### Records provided
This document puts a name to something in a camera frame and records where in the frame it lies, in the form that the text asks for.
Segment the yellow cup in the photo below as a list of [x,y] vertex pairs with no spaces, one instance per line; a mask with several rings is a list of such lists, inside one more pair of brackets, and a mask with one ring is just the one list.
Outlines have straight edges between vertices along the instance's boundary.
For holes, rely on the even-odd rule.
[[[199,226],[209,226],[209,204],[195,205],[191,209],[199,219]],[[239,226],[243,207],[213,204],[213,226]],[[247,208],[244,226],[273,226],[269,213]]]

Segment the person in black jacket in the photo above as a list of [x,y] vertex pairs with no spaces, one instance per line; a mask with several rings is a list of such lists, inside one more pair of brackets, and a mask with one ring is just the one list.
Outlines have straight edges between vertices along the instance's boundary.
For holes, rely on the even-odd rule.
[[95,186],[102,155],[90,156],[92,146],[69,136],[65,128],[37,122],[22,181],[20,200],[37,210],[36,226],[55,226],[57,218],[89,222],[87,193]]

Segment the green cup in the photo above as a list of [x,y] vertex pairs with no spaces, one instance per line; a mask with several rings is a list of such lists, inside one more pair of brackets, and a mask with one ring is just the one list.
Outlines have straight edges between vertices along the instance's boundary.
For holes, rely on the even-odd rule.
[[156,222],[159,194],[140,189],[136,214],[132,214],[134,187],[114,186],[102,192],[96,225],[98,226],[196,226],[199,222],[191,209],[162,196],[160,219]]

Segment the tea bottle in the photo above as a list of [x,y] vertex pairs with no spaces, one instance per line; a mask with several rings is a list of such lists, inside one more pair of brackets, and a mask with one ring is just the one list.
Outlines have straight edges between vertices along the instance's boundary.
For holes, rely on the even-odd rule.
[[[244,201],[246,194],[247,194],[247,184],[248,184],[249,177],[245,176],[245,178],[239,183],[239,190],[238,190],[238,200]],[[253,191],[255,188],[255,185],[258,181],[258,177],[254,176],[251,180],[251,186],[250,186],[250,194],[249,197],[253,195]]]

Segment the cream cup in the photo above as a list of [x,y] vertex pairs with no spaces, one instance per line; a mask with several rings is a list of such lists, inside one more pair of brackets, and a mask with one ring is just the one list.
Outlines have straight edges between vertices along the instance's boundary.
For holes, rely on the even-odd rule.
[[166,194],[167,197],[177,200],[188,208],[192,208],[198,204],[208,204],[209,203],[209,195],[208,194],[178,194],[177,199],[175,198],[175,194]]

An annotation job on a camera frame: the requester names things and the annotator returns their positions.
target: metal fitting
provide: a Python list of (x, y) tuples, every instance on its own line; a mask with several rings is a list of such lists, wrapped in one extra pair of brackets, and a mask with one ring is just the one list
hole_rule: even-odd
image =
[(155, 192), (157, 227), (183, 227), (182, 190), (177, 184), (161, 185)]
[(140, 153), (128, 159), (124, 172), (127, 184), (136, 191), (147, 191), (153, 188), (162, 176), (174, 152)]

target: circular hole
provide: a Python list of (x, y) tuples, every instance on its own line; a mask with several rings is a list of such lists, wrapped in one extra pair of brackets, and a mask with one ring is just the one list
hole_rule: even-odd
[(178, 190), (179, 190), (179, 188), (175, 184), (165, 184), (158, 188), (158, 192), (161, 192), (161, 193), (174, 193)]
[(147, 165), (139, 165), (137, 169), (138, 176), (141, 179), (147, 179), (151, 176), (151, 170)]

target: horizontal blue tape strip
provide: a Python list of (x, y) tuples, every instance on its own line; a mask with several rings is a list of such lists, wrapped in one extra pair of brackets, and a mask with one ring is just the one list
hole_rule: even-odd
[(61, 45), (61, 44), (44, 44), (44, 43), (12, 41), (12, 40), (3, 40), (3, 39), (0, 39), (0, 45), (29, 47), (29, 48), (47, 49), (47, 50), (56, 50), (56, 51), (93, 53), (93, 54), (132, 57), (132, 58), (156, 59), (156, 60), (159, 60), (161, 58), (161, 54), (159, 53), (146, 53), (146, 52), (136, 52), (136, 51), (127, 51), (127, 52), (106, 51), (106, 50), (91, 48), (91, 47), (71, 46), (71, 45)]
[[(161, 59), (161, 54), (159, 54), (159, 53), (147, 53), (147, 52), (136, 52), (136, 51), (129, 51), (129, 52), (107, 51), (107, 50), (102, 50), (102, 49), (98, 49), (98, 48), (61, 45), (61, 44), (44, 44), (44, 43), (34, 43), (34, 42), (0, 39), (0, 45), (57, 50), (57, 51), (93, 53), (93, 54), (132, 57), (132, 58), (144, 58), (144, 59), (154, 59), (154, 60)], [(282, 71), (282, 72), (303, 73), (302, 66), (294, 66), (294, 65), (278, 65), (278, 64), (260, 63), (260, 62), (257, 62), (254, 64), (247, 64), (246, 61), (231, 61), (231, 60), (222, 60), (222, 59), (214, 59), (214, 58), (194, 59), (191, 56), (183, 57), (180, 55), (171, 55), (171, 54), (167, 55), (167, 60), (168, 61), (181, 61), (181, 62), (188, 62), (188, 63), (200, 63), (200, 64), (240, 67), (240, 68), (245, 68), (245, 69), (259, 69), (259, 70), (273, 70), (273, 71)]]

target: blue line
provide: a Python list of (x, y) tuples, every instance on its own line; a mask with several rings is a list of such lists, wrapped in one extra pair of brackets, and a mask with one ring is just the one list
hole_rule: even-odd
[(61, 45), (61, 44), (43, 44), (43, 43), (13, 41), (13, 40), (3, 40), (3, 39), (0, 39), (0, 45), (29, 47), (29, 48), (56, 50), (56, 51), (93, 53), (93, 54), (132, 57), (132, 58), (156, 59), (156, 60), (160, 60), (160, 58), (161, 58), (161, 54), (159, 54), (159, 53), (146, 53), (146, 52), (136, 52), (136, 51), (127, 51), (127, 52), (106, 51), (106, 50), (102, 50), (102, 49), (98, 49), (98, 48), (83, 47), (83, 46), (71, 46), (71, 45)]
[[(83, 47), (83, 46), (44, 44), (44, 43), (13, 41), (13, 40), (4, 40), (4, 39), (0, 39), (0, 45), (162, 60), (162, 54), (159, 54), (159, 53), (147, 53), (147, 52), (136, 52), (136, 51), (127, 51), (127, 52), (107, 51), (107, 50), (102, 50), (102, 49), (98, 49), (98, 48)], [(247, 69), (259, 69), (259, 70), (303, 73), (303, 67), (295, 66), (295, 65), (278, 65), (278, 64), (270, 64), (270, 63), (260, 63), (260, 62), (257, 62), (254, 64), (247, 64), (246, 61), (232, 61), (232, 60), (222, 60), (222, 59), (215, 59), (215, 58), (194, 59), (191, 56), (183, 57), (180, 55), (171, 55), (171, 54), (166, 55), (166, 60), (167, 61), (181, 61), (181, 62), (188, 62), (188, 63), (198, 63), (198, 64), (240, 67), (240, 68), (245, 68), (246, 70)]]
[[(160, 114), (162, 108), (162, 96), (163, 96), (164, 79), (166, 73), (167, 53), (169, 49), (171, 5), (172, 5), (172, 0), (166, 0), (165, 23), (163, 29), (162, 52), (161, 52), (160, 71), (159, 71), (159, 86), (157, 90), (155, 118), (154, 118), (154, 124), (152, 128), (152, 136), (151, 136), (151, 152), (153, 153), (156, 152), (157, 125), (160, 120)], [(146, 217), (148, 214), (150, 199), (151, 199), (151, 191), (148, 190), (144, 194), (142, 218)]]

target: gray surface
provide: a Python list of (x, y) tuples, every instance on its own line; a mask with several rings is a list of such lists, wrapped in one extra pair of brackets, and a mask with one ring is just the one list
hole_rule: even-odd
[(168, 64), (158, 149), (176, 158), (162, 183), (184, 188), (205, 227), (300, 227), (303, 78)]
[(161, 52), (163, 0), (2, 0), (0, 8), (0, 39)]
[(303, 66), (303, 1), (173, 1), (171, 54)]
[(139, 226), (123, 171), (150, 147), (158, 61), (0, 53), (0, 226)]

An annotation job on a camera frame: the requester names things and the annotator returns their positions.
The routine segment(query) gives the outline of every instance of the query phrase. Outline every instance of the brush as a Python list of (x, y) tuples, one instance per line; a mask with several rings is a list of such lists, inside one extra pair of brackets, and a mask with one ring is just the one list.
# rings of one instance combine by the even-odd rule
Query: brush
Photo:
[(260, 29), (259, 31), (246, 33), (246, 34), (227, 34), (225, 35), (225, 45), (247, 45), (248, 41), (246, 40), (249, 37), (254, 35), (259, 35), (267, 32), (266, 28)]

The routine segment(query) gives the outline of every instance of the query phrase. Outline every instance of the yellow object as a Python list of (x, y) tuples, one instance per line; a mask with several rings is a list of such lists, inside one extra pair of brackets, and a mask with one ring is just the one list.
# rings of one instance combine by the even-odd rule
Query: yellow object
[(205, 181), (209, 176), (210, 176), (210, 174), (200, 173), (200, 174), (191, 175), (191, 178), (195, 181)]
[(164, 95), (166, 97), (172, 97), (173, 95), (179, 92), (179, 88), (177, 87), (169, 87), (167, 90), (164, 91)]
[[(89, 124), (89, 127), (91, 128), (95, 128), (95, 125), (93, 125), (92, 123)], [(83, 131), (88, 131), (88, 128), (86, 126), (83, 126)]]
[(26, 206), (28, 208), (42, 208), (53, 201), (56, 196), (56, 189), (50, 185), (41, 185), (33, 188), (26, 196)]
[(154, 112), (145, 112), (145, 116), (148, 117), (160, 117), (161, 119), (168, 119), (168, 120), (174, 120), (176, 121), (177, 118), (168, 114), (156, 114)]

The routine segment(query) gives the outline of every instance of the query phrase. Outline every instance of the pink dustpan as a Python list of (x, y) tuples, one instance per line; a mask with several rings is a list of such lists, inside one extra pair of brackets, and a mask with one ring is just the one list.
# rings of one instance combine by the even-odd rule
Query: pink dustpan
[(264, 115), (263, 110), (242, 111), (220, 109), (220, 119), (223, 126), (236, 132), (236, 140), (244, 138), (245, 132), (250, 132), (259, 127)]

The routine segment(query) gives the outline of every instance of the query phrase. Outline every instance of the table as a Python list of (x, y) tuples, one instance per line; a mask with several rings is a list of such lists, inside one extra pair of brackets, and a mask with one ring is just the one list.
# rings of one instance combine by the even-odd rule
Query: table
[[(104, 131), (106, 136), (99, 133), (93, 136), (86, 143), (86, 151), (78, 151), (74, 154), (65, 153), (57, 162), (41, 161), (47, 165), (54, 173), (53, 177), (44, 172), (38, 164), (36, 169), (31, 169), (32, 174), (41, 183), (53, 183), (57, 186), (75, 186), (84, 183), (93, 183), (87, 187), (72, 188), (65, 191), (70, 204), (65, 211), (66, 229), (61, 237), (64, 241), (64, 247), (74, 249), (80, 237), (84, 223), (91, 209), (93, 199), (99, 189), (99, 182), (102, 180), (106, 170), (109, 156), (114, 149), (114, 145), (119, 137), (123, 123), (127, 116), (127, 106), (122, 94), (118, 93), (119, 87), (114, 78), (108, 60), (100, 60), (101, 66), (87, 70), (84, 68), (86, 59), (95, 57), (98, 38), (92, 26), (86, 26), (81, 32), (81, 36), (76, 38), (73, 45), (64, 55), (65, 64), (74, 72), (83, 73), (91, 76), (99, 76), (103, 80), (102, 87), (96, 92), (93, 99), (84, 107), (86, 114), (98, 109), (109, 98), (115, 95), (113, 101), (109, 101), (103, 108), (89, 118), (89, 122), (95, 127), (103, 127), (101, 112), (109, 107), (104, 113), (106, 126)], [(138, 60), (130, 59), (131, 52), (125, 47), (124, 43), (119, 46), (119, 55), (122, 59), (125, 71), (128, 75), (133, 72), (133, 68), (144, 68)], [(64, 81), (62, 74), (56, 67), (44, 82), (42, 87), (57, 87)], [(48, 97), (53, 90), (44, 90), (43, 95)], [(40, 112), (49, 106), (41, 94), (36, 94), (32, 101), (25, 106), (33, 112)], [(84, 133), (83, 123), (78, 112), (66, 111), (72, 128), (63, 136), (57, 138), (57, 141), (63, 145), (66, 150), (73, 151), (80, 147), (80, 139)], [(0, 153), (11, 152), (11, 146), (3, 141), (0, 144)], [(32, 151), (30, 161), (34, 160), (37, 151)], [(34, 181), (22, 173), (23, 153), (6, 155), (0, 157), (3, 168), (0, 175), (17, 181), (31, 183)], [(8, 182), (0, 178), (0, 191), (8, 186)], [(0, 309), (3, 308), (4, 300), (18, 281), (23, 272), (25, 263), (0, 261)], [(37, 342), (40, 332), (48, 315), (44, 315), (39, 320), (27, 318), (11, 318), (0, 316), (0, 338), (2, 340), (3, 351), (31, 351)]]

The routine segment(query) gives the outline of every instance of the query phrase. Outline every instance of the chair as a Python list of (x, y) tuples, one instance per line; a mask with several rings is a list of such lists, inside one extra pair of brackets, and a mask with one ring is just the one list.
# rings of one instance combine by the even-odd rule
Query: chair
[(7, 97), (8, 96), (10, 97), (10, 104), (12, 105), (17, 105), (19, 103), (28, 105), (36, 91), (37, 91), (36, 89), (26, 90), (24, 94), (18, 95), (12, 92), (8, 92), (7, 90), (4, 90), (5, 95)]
--
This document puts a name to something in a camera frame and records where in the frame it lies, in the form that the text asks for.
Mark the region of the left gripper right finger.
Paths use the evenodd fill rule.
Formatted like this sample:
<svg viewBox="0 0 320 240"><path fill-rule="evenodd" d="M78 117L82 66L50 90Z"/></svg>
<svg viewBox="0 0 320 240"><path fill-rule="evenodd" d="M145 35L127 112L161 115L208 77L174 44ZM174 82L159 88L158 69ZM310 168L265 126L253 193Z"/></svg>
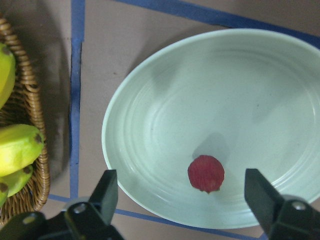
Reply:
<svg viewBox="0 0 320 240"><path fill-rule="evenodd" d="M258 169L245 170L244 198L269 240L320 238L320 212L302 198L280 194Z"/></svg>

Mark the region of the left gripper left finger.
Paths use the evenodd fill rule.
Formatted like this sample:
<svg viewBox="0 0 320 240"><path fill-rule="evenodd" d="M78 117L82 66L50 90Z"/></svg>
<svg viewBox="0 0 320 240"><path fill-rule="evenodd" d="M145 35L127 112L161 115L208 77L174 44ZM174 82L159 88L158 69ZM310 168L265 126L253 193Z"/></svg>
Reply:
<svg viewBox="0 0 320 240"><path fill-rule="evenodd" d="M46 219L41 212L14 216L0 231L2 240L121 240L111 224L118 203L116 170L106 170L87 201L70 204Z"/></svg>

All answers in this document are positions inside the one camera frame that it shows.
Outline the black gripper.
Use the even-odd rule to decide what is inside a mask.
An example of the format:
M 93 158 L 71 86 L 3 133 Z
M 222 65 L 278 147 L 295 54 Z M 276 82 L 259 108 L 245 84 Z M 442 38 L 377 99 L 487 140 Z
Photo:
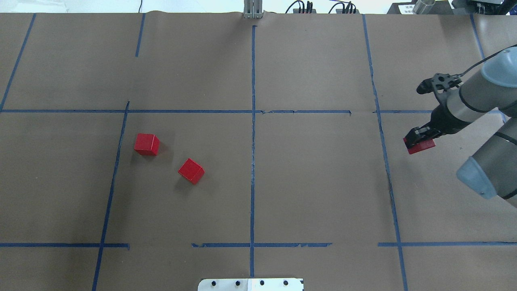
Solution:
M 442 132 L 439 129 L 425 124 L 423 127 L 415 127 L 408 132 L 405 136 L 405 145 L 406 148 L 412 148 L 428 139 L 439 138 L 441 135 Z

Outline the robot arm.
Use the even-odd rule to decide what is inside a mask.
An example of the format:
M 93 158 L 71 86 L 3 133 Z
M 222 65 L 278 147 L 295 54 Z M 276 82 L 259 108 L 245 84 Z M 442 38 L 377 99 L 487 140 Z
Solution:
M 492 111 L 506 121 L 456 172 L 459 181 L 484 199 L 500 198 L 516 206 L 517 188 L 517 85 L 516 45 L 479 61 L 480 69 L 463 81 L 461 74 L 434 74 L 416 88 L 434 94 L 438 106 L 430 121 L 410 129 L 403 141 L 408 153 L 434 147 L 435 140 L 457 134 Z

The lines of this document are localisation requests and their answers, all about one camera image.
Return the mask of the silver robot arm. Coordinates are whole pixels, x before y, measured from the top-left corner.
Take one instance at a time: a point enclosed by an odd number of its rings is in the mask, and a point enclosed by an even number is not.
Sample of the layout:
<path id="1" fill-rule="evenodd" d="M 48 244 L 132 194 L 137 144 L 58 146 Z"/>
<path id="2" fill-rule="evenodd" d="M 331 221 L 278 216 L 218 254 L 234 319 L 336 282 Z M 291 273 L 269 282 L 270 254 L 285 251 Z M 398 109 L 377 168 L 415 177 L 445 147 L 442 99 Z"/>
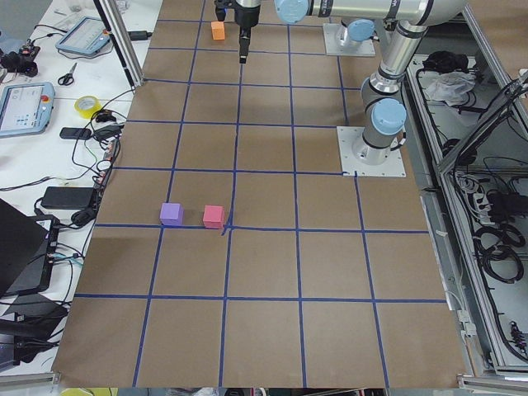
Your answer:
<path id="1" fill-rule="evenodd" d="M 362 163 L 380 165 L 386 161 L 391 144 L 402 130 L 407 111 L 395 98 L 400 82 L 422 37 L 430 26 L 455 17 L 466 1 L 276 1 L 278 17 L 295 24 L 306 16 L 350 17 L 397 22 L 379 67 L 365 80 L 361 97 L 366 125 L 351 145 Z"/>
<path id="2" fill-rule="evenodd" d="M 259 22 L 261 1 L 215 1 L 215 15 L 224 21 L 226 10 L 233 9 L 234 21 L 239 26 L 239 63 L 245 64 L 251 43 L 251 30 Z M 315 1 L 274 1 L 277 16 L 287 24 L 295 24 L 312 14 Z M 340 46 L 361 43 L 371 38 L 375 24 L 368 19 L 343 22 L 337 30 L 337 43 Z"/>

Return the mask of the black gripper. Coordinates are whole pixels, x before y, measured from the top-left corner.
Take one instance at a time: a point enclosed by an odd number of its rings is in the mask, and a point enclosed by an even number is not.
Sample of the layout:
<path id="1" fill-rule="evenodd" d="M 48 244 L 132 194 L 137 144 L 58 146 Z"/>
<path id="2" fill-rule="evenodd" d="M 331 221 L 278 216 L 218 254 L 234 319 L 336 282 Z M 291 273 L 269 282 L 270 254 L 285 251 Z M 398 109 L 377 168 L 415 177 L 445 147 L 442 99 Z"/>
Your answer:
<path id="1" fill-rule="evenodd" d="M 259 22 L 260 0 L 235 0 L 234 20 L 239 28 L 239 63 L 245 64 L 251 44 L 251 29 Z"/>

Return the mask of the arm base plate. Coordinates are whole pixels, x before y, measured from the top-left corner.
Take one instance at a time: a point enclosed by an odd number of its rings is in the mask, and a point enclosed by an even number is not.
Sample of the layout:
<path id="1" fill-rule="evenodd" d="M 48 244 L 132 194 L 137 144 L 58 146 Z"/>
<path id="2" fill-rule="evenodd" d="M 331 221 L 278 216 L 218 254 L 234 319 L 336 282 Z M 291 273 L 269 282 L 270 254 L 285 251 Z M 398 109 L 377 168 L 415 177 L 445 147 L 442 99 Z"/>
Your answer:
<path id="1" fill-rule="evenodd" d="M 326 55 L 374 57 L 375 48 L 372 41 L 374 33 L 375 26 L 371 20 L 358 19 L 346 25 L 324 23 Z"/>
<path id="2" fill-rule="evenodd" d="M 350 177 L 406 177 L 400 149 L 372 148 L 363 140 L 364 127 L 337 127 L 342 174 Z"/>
--
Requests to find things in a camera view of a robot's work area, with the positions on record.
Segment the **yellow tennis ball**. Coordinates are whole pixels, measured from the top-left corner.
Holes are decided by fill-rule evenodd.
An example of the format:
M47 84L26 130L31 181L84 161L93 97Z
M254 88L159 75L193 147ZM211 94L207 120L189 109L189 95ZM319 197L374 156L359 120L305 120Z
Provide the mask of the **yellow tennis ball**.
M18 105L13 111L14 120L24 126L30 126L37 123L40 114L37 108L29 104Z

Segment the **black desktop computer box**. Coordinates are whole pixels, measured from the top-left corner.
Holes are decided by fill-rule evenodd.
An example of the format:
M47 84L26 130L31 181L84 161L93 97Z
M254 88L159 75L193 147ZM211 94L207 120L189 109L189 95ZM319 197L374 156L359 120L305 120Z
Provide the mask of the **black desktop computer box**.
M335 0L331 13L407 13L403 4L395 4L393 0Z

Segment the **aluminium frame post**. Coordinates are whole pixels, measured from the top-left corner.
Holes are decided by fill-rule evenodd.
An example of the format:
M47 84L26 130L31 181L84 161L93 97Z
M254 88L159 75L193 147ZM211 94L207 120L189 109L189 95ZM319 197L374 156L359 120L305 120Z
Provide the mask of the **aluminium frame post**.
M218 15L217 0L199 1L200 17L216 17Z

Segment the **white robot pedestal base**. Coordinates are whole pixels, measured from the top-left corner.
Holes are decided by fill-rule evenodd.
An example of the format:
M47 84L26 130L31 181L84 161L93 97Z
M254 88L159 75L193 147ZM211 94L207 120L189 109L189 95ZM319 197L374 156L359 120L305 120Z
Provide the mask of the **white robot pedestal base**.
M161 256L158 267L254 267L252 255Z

### Directions
Would you please copy, word for word, everything above from the line containing "Segment the green" down to the line containing "Segment the tea", those two lines included?

### Reply
Segment the green cup in the photo above as a list of [x,y] vertex pairs with no spaces, one instance per line; a mask with several rings is a list of such lists, inside one more pair of brackets, and a mask with one ring is just the one list.
Outlines have straight edges between vertices along the instance's boundary.
For holes, rely on the even-odd rule.
[[156,222],[159,194],[140,189],[136,214],[132,214],[134,187],[114,186],[102,192],[96,225],[98,226],[196,226],[199,222],[191,209],[162,196],[160,219]]

Segment the tea bottle in the photo above as a list of [x,y] vertex pairs with no spaces, one instance per line; a mask with several rings is a list of such lists, inside one more pair of brackets, and a mask with one ring is just the one list.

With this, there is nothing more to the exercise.